The Kirey Group vision of big data is built around these assets, which has implemented a structure to manage and monitor the data lifecycle, from the birth on the source systems to the arrival on the database and the processing of information.
“The term used to indicate the diversified mass of unstructured data that is collected is datalake,” explains Valter Cavallino, Senior Information Management Manager, Application Analytics, Kirey Group’s BI tools, “an image that concretizes the concept of a container that collects all the information of the companies in a silos of disintegrated data, still without form, liquids. We need specialized skills to design this area of unstructured data and then to bring the information to the surface and bring it to a data warehouse “. Just like sand in a lake, data is deposited and waiting to be made to emerge. The task of the Kirey Group data engineers is to identify the data useful for providing answers to specific questions and to give them an organized form: “we make the relevant information emerge for the users of the company according to the interest, the level of data structuring is defined based on the needs of the various sectors and company levels and the information is aggregated into layers that can be used by the company operator ”.
The traditional big data technologies can find further strength, further minimizing the time-to-market of the solutions, through the adoption of data virtualization technologies that allow to model one or more data layers of the big data solution in a more streamlined way than to traditional technologies. The data resides in a single point and remains in fact certified. Last but not least, the opportunity of cloud services that guarantee the customer high standards of security and disaster recovery, as well as a very high scalability that becomes just a click away.

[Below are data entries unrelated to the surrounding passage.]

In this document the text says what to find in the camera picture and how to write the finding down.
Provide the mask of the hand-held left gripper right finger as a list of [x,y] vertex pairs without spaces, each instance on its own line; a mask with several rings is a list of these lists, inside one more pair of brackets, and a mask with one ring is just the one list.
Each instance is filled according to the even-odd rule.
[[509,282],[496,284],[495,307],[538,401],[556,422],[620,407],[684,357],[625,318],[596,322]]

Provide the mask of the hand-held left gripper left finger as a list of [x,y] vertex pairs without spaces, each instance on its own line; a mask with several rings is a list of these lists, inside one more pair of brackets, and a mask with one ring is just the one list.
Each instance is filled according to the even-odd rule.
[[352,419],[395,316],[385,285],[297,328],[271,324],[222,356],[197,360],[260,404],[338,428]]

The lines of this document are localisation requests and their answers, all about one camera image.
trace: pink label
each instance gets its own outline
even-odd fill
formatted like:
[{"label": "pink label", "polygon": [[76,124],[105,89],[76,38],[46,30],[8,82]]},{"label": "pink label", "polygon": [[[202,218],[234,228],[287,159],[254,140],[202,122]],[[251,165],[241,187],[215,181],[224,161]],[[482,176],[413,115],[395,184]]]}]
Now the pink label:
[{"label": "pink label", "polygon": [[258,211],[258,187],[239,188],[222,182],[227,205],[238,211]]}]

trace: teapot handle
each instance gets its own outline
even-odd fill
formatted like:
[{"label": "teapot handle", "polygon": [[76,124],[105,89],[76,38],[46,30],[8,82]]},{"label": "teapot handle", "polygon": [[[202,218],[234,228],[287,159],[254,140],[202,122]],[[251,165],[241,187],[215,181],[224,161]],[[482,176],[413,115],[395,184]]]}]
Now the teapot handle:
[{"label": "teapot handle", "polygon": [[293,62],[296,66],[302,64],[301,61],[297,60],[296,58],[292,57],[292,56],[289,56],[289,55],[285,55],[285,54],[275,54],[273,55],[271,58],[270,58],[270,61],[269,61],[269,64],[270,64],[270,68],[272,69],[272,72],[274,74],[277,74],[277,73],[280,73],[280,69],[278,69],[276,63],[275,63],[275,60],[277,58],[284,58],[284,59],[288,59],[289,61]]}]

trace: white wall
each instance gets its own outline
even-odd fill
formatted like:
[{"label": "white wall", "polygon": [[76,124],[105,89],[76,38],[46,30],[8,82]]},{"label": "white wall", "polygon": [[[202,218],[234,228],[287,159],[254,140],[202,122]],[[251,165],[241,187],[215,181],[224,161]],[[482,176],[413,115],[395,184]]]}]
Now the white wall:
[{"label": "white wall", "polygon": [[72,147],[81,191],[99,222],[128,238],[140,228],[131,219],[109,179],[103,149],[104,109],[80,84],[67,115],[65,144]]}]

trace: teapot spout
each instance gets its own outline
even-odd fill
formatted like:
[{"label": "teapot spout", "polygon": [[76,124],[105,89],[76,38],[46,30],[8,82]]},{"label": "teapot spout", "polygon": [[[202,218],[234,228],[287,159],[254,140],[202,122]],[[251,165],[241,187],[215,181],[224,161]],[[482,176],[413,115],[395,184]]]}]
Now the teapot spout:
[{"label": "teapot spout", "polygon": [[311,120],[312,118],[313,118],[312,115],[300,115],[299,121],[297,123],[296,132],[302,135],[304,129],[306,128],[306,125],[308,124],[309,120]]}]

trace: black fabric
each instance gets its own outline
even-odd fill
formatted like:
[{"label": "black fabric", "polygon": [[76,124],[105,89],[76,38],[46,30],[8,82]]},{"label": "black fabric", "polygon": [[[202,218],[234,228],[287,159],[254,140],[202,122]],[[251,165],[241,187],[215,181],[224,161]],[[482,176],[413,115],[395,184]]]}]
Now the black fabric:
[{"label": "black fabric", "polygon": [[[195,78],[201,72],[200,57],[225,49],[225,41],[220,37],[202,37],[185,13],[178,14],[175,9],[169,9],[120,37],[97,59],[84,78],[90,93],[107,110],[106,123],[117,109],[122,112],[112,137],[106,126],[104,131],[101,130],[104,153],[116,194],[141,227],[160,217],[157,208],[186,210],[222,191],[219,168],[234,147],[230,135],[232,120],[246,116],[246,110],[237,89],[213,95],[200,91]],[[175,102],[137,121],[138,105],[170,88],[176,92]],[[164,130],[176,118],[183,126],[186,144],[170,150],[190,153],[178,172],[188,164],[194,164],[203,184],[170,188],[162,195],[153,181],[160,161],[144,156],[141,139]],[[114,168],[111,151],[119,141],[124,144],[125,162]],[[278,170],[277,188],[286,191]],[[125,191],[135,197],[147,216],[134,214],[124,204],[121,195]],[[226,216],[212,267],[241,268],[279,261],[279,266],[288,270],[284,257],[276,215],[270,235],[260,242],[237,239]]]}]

Skills for reading Advanced analytics
The large amount of data present within a datalake, their complexity and the speed required to process and extract information and phenomena within it, increasingly requires the intervention of professional figures with specialized skills different from the traditional figures that can be found within an IT department.

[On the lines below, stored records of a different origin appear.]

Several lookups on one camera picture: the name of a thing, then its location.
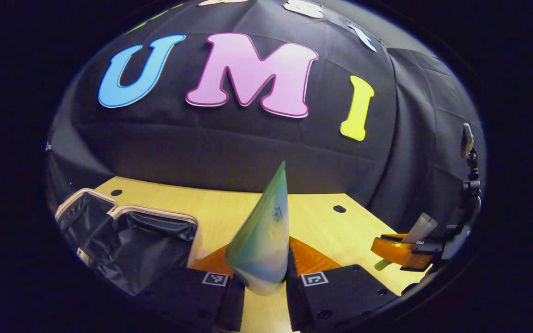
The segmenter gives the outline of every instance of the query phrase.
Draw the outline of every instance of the wooden table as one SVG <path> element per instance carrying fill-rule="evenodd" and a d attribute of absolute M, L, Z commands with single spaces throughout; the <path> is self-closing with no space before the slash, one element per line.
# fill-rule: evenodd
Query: wooden table
<path fill-rule="evenodd" d="M 113 197 L 119 206 L 136 204 L 193 215 L 199 222 L 201 247 L 209 252 L 231 241 L 260 198 L 260 193 L 204 190 L 121 177 L 110 179 L 96 190 L 108 196 L 114 190 L 122 190 L 122 194 Z M 396 295 L 423 278 L 423 272 L 401 271 L 396 264 L 382 271 L 374 268 L 381 260 L 370 251 L 374 238 L 395 232 L 347 194 L 289 194 L 288 204 L 290 236 L 340 265 L 361 265 Z M 336 205 L 347 211 L 334 211 L 332 207 Z M 242 332 L 291 332 L 284 287 L 272 296 L 258 296 L 246 290 Z"/>

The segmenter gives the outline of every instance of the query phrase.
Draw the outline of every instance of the table surface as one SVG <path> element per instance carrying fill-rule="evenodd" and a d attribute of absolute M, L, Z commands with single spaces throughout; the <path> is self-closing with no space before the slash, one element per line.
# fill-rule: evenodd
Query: table surface
<path fill-rule="evenodd" d="M 196 217 L 202 237 L 201 248 L 210 253 L 233 239 L 261 195 L 163 185 L 122 177 L 114 177 L 96 190 L 108 196 L 114 190 L 122 190 L 122 194 L 112 197 L 119 206 L 135 204 Z M 336 205 L 347 211 L 334 211 L 332 207 Z M 374 268 L 381 260 L 370 251 L 374 238 L 395 232 L 347 194 L 289 194 L 288 206 L 290 236 L 341 266 L 361 265 L 396 295 L 423 278 L 423 272 L 401 271 L 397 264 L 381 271 Z M 271 296 L 258 296 L 246 290 L 241 331 L 290 333 L 285 288 Z"/>

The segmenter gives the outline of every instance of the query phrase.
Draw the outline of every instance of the orange object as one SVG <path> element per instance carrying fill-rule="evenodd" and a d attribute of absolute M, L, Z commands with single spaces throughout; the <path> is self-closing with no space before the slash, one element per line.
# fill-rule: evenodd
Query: orange object
<path fill-rule="evenodd" d="M 400 237 L 402 234 L 388 234 L 388 236 Z M 389 260 L 407 268 L 423 269 L 427 267 L 432 255 L 412 254 L 411 251 L 416 244 L 394 242 L 393 240 L 383 240 L 376 237 L 372 245 L 372 252 L 383 259 Z"/>
<path fill-rule="evenodd" d="M 201 270 L 205 272 L 213 272 L 219 274 L 228 274 L 230 278 L 233 278 L 233 270 L 226 261 L 226 250 L 228 249 L 226 244 L 219 249 L 216 249 L 207 257 L 197 261 L 190 268 L 194 270 Z"/>
<path fill-rule="evenodd" d="M 298 277 L 301 274 L 310 274 L 342 267 L 313 247 L 293 237 L 289 238 L 289 245 L 293 251 L 293 257 L 296 259 Z"/>
<path fill-rule="evenodd" d="M 298 277 L 301 274 L 309 274 L 313 272 L 332 270 L 334 268 L 341 268 L 341 265 L 337 264 L 332 259 L 326 257 L 326 255 L 323 255 L 313 247 L 300 240 L 290 237 L 289 245 L 291 246 L 293 256 L 296 259 Z M 228 245 L 224 245 L 210 255 L 207 255 L 207 257 L 204 257 L 203 259 L 191 265 L 190 268 L 205 272 L 228 274 L 230 278 L 233 277 L 233 270 L 226 261 L 227 249 Z"/>

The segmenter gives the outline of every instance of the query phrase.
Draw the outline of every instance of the pink letter m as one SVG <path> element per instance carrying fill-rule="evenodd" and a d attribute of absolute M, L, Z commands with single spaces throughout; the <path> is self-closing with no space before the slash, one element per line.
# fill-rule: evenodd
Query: pink letter m
<path fill-rule="evenodd" d="M 260 105 L 281 116 L 303 118 L 309 108 L 305 104 L 305 88 L 310 66 L 318 54 L 302 45 L 286 43 L 266 59 L 260 59 L 250 37 L 245 34 L 223 33 L 207 38 L 213 44 L 197 88 L 186 94 L 192 105 L 216 107 L 228 101 L 222 89 L 229 70 L 237 101 L 248 106 L 262 88 L 274 78 L 271 93 Z"/>

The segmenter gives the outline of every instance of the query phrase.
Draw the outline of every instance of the blue letter u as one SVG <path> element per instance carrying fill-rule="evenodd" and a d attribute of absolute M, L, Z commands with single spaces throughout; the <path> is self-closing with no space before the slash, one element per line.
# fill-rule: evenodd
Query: blue letter u
<path fill-rule="evenodd" d="M 186 38 L 184 35 L 173 35 L 159 38 L 152 42 L 149 46 L 154 50 L 152 50 L 141 76 L 129 86 L 121 86 L 119 83 L 120 77 L 131 55 L 139 51 L 142 46 L 135 45 L 115 55 L 110 60 L 110 67 L 102 79 L 102 84 L 100 84 L 100 90 L 98 91 L 100 104 L 111 108 L 123 107 L 142 99 L 154 88 L 172 46 L 182 42 L 184 38 Z"/>

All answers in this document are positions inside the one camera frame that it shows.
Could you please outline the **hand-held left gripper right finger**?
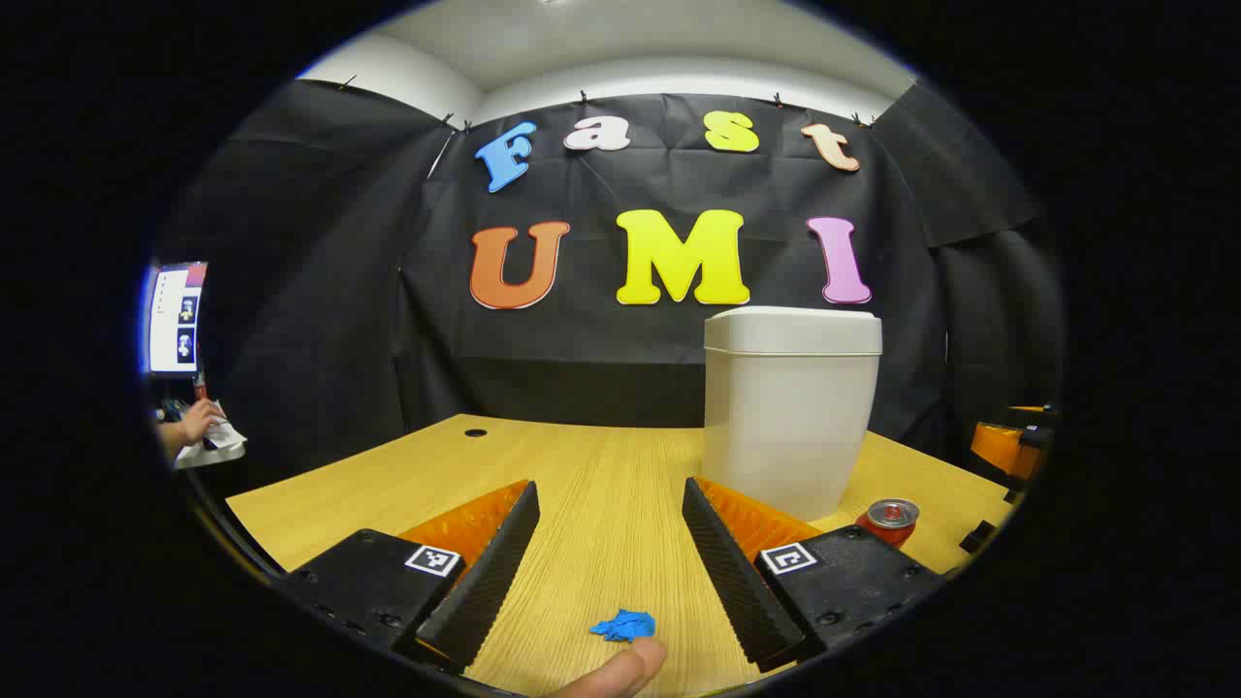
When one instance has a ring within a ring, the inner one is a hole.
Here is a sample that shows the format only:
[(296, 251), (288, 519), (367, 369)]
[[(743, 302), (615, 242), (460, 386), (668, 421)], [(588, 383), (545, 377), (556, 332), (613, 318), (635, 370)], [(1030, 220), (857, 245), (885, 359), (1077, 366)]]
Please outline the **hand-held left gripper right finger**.
[(865, 527), (823, 533), (705, 478), (685, 481), (683, 520), (762, 672), (841, 653), (947, 584)]

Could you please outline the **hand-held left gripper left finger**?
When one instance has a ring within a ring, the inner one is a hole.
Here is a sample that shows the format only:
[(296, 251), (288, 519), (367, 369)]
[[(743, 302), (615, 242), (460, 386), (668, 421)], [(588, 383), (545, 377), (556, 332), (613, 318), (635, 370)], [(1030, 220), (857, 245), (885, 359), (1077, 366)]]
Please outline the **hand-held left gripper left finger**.
[(448, 673), (469, 667), (539, 527), (519, 479), (400, 535), (359, 529), (282, 578), (282, 592), (379, 650)]

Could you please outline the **blue paper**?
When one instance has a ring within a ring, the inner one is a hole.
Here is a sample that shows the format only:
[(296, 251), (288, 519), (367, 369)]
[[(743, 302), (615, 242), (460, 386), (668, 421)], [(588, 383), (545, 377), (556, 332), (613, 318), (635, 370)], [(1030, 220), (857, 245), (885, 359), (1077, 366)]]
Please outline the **blue paper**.
[(611, 645), (633, 645), (637, 638), (649, 638), (655, 636), (656, 621), (649, 614), (617, 610), (612, 619), (599, 621), (589, 628), (589, 635), (602, 637)]

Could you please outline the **red pop can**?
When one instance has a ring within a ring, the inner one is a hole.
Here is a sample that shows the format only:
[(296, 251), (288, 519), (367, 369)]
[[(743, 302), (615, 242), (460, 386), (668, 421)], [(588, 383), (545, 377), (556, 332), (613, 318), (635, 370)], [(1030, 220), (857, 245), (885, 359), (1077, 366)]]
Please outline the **red pop can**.
[(912, 537), (920, 518), (920, 508), (913, 502), (885, 498), (870, 504), (858, 517), (855, 524), (864, 527), (874, 537), (898, 551)]

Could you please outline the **white desktop garbage bin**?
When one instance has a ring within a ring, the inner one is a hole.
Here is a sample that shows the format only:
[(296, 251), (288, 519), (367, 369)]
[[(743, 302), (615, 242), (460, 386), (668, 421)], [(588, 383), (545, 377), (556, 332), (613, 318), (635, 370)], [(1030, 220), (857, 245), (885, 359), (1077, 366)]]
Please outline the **white desktop garbage bin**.
[(841, 504), (882, 355), (869, 312), (738, 306), (704, 324), (702, 474), (789, 514)]

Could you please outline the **wooden desktop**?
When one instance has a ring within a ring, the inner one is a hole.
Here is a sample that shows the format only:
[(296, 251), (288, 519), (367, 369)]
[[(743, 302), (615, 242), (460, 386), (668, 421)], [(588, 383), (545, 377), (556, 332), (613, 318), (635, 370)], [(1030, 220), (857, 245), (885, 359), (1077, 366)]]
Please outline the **wooden desktop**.
[(460, 414), (248, 493), (232, 513), (285, 569), (360, 527), (398, 535), (517, 479), (540, 520), (469, 679), (540, 696), (620, 645), (589, 633), (649, 614), (669, 655), (640, 698), (714, 696), (767, 682), (745, 658), (683, 520), (700, 428), (599, 428)]

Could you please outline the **black backdrop cloth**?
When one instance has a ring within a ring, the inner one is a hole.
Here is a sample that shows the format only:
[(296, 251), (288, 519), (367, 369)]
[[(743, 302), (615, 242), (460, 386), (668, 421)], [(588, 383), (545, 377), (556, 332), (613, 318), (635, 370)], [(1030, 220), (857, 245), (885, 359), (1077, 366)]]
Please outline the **black backdrop cloth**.
[(1064, 392), (1061, 238), (989, 142), (916, 84), (872, 127), (719, 94), (637, 94), (458, 130), (297, 82), (231, 134), (151, 247), (208, 266), (208, 388), (253, 483), (457, 414), (697, 428), (714, 306), (616, 298), (620, 212), (686, 238), (740, 212), (755, 306), (829, 308), (808, 221), (853, 225), (882, 323), (872, 432), (970, 465), (970, 433)]

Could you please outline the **white side table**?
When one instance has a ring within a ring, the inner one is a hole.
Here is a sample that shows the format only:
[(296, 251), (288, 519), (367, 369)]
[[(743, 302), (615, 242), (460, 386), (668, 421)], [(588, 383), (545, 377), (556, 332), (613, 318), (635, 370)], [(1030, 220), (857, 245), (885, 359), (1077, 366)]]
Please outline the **white side table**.
[(208, 426), (204, 440), (182, 447), (174, 460), (174, 469), (192, 469), (204, 465), (240, 460), (244, 456), (244, 442), (247, 442), (244, 433), (240, 433), (240, 430), (225, 419), (220, 425)]

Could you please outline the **computer monitor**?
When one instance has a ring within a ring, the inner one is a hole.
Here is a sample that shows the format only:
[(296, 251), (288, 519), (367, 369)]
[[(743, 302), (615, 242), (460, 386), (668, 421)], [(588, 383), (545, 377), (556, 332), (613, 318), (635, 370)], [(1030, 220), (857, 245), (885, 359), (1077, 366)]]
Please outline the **computer monitor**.
[(208, 262), (155, 265), (146, 270), (141, 301), (139, 369), (155, 378), (191, 378), (204, 370), (200, 315)]

The companies that offer information management services are today expanding their offer to include forms of service that favor the ability of the client company to use the information gathered as much as possible: “we realized the need of our interlocutors to be able to rely on a partner capable of managing strategically above all an information system, through the analysis of the situation and the implementation of a technologically innovative architecture capable of providing full control of the data. We started, with our Kubris innovation center, to train people with mathematical and statistical backgrounds, and to use innovative technologies such as machine learning in our projects “. Figures like the data scientist or the machine learning expert work in collaboration with whom within the company knows the business logic of the business to search the datalake for information useful to the objective and to give them the correct and easily legible form.

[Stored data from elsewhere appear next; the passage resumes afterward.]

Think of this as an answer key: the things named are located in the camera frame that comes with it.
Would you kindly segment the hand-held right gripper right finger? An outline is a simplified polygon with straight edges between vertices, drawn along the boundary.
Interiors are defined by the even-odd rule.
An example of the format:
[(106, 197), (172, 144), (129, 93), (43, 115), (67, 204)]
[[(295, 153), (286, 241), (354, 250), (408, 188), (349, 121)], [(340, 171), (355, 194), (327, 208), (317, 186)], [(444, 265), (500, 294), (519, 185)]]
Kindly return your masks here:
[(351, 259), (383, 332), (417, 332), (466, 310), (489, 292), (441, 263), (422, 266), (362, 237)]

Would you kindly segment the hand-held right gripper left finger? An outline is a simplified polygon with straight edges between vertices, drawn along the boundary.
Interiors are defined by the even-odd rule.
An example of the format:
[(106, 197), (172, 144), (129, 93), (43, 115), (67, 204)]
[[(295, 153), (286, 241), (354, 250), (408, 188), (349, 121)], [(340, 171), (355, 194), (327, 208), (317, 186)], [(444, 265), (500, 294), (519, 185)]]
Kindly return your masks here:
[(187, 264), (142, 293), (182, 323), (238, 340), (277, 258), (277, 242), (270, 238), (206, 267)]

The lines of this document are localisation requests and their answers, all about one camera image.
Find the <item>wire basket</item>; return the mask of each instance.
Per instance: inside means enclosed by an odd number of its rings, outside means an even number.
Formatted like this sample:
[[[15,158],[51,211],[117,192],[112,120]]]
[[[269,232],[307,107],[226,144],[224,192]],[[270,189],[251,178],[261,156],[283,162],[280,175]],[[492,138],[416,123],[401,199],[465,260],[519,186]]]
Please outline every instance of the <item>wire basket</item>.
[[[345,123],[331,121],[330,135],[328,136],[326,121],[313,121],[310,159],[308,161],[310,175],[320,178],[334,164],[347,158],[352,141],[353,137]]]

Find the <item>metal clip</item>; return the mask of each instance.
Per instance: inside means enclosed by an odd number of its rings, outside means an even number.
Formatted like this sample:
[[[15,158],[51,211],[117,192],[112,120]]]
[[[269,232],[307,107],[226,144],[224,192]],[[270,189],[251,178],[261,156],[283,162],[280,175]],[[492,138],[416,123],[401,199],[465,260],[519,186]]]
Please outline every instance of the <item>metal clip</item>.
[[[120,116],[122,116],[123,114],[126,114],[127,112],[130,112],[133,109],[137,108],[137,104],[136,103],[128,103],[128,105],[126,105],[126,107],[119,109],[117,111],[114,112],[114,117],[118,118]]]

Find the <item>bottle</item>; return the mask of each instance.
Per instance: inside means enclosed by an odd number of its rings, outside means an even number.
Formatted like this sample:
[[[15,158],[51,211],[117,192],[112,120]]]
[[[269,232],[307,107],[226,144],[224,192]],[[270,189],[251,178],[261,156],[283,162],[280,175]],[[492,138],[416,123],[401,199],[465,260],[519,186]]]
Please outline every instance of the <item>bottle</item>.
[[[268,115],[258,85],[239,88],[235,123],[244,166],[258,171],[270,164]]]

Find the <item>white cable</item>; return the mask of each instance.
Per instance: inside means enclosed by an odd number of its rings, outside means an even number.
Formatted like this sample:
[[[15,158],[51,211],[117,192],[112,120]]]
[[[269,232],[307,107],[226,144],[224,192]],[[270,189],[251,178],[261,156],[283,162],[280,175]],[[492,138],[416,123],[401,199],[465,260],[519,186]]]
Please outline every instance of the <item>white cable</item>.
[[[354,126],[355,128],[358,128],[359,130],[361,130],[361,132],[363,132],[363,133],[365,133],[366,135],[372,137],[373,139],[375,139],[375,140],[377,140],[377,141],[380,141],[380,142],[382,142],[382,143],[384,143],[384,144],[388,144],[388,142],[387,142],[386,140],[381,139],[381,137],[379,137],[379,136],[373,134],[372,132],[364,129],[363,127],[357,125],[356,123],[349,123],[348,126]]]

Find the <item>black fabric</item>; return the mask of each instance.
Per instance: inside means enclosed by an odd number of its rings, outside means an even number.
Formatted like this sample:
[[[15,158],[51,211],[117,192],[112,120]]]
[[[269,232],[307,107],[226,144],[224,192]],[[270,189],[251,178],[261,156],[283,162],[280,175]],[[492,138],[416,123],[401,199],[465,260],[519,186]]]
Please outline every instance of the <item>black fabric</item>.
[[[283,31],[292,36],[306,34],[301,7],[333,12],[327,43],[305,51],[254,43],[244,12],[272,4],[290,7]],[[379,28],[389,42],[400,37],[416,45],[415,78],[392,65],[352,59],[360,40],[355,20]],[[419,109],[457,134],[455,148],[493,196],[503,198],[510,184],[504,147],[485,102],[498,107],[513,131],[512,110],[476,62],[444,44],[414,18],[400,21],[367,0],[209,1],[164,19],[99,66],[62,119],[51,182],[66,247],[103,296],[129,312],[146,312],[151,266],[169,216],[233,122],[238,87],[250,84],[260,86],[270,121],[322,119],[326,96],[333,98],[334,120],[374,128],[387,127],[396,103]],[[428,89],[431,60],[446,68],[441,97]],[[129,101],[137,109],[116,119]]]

The circle of big data ends with the truth and value of the data. Ensuring data quality is a complex challenge: using data does not lead to a solution if the information it contains is incorrect. The data, therefore, before being used must be subjected to a “control system that provides indexes to verify the robustness of the whole process”, explains Cavallino, an analysis modality that is able to reconstruct the history of that data and its components.
Thanks to the experience gained, the Information Management team of Kirey Group has developed a suite of products, DG Suite, in order to provide a single product that supports the user in the data monitoring, management and reporting processes. Based on IQF metrics, the suite allows you to design the controls necessary for data monitoring and collect the results of the analysis to calculate the robustness of a control system; it also allows implementing actions to improve data management processes and to produce reports compliant with current regulations and regulations.